What the task requires:
In the listing below, find the line with "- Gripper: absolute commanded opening" and the line with "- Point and". Repeat those two lines and all lines between them exactly.

Source material:
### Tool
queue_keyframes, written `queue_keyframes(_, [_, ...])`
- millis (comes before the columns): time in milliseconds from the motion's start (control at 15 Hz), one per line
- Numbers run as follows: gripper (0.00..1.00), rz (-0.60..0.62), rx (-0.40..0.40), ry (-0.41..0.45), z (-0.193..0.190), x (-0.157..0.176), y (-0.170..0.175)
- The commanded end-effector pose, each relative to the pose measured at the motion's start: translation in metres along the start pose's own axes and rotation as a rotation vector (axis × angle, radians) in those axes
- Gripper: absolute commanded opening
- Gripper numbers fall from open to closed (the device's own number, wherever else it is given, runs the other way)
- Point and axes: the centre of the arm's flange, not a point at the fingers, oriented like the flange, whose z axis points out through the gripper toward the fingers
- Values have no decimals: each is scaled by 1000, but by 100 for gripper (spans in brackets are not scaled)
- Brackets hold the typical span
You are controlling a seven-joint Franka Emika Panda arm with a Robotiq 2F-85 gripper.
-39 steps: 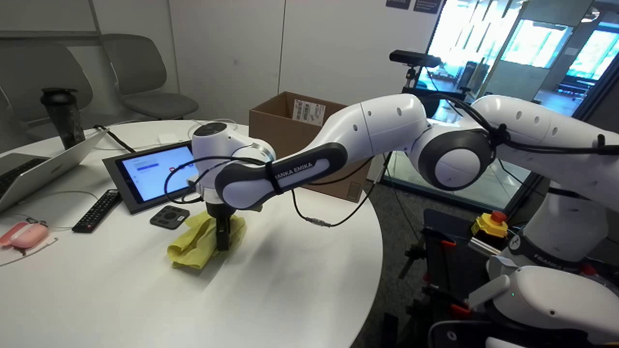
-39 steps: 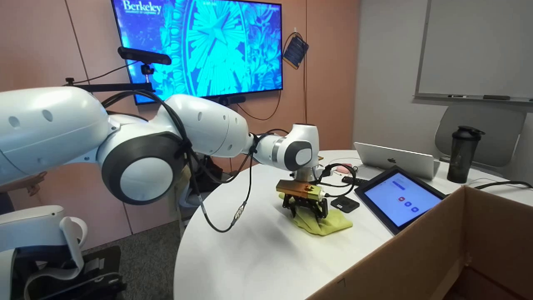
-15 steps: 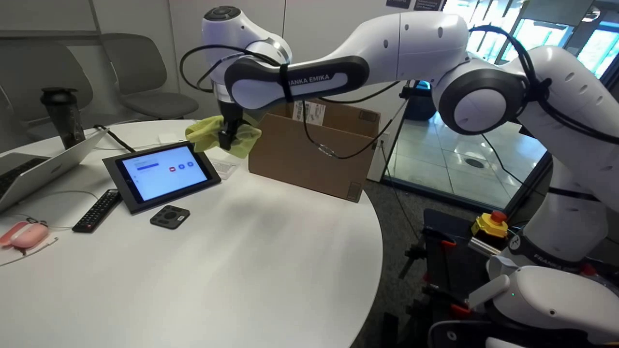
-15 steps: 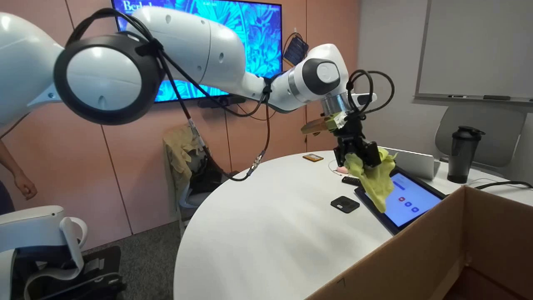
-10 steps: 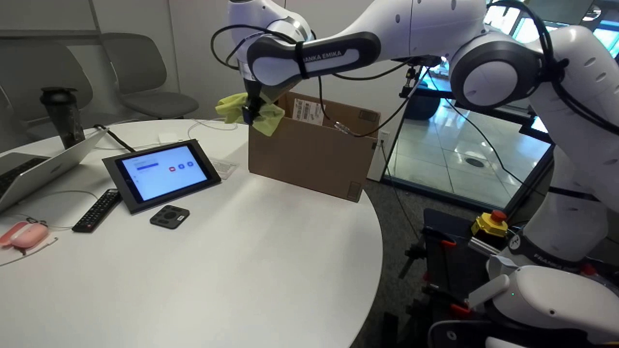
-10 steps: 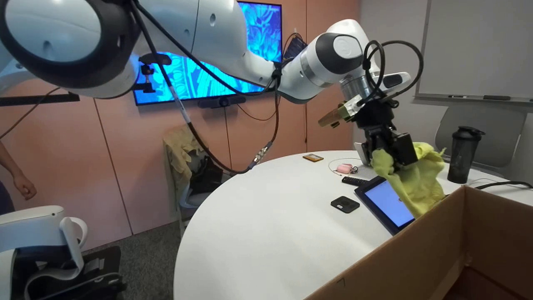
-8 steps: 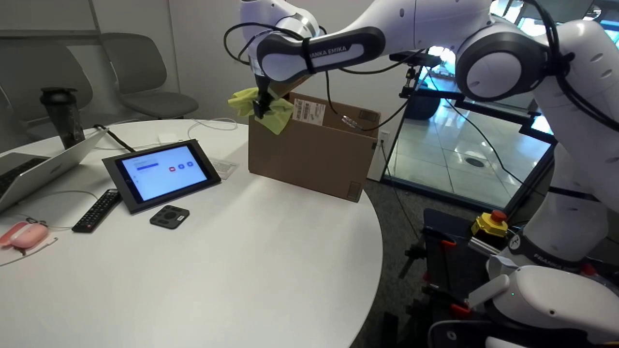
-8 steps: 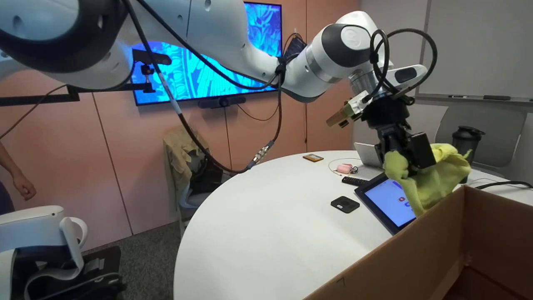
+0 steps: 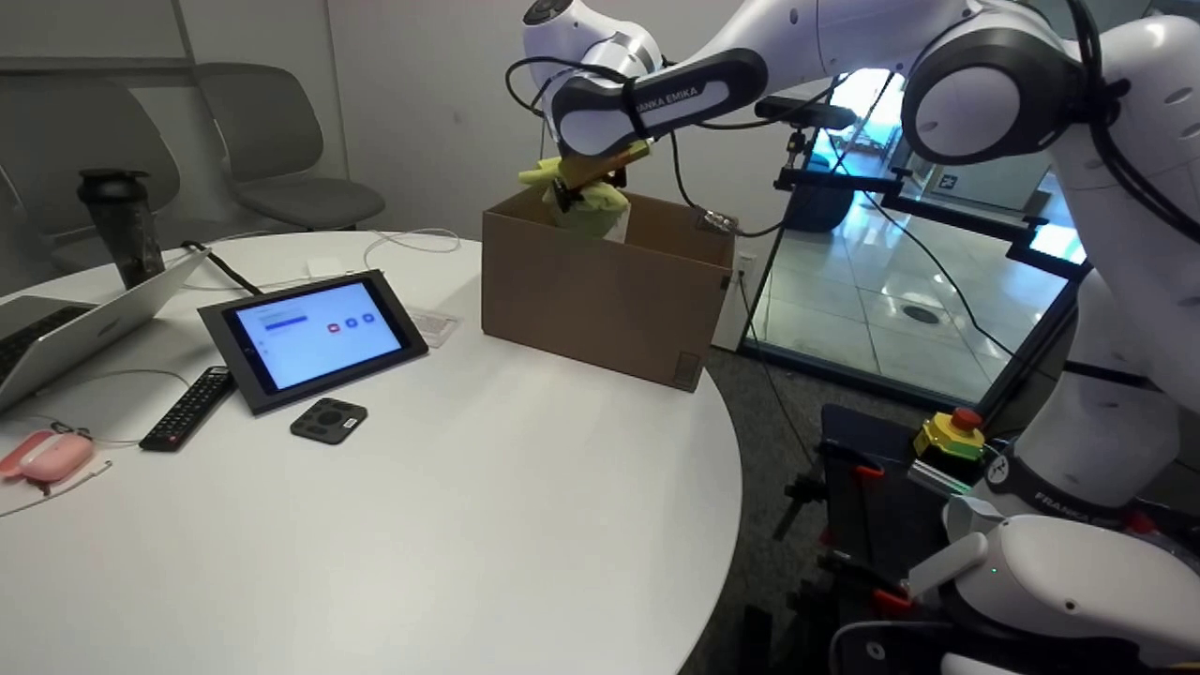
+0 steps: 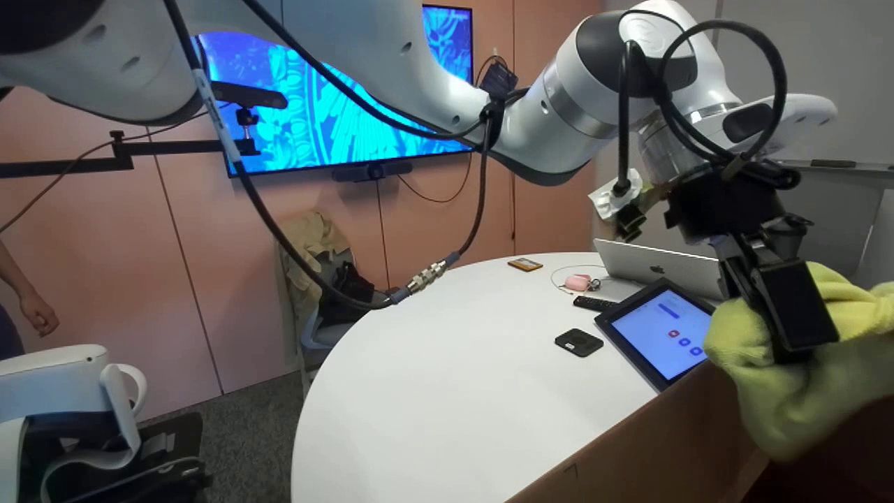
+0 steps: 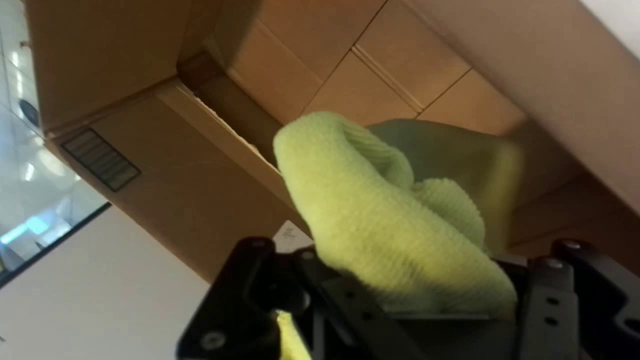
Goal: Put the marker on the cloth and wrap it, then put it in the box
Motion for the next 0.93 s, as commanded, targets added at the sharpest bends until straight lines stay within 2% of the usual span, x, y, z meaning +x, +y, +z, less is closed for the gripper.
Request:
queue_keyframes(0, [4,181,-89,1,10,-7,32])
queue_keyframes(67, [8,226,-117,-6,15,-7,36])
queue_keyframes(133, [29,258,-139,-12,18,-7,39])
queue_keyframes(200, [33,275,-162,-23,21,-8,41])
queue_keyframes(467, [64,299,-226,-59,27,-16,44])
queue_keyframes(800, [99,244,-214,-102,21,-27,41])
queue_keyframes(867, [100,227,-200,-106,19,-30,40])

Result below:
- Gripper: absolute commanded opening
- Gripper numbers fall from open to closed (the device's own number, wherever else it is given, runs the other way)
- Point and axes: the centre of the arm's flange, not a point at the fingers, oriented like the flange, whose z axis points out through the gripper toward the fingers

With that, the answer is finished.